Pick out every line in the data below that holds "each".
*** Exercise data Section Begins ***
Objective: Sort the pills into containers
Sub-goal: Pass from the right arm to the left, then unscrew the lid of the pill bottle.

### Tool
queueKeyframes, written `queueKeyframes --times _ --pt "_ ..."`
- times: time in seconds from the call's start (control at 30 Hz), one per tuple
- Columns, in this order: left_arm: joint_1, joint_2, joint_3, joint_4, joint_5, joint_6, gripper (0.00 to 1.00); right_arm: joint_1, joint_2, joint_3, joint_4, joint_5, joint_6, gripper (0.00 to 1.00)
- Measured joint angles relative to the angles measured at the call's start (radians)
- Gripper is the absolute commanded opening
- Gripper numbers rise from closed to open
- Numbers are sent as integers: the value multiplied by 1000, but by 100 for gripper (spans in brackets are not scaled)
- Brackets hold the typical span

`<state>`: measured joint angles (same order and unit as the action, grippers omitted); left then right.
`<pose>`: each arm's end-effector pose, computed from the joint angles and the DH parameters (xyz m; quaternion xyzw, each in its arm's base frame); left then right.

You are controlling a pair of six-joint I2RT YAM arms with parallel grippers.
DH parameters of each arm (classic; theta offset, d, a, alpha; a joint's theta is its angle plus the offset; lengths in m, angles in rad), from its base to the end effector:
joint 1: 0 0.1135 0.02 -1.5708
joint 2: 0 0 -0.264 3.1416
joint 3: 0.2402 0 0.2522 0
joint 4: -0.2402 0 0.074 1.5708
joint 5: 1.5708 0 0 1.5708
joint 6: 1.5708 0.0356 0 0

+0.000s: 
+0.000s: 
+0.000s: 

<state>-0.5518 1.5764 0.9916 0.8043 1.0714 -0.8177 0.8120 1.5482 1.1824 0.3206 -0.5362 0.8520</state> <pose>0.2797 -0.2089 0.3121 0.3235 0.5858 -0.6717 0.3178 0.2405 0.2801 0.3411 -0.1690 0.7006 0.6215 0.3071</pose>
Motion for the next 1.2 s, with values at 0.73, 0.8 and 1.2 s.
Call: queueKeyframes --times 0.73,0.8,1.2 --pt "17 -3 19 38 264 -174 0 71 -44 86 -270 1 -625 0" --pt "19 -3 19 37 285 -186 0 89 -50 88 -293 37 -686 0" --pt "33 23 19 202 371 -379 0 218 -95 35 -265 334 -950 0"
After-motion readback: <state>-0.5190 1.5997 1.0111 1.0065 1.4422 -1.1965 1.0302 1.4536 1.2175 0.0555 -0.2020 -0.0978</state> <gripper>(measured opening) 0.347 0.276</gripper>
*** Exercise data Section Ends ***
## Finished task
`<pose>`: each arm's end-effector pose, computed from the joint angles and the DH parameters (xyz m; quaternion xyzw, each in its arm's base frame); left then right.
DH parameters of each arm (classic; theta offset, d, a, alpha; a joint's theta is its angle plus the offset; lengths in m, angles in rad), from its base to the end effector:

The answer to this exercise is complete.